■ What the task requires
Nothing past the line containing "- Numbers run" belongs in the output. Copy exactly every line of the data below from the first up to and including it.

Collected data entries
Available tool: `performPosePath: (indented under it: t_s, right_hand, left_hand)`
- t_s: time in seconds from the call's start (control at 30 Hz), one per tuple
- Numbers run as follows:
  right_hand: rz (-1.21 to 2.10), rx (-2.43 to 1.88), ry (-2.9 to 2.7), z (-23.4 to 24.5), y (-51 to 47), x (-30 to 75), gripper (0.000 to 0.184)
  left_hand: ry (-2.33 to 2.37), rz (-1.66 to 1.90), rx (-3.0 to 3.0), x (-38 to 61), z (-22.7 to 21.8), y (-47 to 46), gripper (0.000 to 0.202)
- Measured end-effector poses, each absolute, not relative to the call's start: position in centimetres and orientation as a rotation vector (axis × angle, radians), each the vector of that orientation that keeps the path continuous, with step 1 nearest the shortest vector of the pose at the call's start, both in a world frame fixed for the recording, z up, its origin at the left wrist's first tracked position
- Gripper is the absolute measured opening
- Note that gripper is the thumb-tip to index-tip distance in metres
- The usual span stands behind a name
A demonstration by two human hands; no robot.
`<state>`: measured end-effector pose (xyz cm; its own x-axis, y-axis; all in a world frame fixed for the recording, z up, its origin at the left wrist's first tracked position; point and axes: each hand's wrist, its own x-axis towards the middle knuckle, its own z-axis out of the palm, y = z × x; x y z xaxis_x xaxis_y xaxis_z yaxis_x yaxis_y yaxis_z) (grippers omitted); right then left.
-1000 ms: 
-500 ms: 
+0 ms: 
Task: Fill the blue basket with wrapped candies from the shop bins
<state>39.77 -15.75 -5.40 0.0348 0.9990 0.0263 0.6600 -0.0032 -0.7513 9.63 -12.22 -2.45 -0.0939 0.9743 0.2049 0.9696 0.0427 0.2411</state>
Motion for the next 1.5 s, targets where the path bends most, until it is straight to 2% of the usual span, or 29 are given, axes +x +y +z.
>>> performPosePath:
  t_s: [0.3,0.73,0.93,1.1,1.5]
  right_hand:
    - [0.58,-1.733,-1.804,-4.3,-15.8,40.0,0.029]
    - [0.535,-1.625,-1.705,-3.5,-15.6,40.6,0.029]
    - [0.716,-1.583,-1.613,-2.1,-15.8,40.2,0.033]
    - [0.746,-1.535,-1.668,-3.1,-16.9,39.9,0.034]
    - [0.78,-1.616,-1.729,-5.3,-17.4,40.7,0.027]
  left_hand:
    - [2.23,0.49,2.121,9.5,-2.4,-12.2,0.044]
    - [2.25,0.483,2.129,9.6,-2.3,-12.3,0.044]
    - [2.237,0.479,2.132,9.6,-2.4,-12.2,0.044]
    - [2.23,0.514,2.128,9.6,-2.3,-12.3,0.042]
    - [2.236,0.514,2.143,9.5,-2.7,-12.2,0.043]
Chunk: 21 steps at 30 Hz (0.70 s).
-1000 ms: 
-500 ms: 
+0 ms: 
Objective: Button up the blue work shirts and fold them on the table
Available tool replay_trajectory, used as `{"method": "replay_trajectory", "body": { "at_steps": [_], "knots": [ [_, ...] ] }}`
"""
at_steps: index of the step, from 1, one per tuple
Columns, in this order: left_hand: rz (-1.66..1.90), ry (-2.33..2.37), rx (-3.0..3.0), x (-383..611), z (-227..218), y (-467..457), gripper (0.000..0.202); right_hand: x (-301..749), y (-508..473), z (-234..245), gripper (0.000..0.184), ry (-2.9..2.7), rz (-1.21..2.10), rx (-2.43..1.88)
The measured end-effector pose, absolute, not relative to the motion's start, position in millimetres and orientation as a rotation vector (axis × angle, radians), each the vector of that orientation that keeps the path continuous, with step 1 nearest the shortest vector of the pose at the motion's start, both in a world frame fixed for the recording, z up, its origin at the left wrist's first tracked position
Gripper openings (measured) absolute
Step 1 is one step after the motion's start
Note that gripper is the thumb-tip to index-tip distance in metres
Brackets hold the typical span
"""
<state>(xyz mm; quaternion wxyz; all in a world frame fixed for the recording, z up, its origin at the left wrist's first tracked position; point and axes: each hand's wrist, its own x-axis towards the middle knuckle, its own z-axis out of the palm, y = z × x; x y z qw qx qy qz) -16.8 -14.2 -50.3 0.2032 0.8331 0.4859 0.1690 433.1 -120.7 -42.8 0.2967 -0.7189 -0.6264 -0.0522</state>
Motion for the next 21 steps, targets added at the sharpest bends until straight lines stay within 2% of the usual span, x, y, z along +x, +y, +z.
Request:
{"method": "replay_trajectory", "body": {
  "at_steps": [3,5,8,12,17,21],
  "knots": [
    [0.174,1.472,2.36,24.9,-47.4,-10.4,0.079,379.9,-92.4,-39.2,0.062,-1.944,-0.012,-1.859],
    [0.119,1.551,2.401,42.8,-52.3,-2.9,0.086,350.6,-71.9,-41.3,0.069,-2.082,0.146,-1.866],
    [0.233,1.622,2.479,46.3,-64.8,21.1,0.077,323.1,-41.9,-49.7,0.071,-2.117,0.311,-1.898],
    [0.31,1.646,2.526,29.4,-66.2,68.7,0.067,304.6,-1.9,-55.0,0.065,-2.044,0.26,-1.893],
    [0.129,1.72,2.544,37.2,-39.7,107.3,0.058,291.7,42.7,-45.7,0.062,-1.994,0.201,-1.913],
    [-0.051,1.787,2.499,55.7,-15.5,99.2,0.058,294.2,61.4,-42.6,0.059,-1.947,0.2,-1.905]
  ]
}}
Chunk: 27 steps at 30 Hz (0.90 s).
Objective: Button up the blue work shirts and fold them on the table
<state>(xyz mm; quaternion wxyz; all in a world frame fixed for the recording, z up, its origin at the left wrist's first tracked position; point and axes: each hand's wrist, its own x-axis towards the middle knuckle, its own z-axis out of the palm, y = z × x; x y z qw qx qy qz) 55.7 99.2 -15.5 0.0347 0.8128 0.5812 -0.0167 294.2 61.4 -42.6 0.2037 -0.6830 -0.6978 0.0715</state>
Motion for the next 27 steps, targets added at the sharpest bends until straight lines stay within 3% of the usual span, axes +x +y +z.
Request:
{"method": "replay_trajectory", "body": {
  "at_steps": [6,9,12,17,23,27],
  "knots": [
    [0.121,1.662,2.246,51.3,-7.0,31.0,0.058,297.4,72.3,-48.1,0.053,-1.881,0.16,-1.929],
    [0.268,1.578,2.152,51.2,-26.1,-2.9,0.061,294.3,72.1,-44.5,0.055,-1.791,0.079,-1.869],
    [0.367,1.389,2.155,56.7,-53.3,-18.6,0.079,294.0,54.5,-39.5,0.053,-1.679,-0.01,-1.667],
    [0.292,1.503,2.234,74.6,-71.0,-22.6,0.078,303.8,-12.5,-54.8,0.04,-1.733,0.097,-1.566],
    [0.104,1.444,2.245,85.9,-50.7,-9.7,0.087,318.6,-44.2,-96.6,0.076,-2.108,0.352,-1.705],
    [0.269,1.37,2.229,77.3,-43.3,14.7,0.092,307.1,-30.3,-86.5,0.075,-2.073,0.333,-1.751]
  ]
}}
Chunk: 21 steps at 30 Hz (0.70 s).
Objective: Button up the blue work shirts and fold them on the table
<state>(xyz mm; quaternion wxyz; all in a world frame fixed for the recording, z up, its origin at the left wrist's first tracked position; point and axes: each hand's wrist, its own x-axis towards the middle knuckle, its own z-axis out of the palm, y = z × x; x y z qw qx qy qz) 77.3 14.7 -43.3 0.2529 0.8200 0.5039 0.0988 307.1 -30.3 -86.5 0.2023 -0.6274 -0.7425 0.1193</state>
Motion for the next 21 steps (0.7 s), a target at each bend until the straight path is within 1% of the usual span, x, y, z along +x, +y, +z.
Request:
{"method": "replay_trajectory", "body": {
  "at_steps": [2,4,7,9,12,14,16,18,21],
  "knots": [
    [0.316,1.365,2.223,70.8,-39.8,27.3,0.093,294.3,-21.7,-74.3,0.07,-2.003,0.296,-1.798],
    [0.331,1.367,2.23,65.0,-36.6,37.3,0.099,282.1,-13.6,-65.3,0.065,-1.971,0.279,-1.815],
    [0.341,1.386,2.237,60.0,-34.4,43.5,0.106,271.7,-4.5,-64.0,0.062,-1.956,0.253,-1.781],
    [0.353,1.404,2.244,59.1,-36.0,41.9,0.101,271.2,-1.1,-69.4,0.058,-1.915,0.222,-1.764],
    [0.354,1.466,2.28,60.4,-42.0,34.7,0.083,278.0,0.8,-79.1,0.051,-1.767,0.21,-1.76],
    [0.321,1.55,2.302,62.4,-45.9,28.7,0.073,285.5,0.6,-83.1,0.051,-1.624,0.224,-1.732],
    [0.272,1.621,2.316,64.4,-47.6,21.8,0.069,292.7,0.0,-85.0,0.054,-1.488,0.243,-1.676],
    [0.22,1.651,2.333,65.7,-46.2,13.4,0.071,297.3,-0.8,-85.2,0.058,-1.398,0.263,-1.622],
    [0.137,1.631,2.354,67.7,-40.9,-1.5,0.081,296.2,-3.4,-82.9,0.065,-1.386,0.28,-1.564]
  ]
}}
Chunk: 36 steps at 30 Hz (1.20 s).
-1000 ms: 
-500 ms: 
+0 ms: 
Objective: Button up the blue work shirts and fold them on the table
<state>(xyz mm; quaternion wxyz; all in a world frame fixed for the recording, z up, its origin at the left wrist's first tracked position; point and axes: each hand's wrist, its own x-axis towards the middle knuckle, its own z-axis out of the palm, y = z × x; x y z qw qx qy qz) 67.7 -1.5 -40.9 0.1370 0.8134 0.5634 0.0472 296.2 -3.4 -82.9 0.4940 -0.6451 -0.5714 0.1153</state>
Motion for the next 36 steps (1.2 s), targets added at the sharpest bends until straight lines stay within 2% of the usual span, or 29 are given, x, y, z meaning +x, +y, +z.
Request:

■ Finished exercise
Available tool: `performPosePath: (indented under it: t_s, right_hand, left_hand)`
- t_s: time in seconds from the call's start (control at 30 Hz), one per tuple
- Numbers run as follows:

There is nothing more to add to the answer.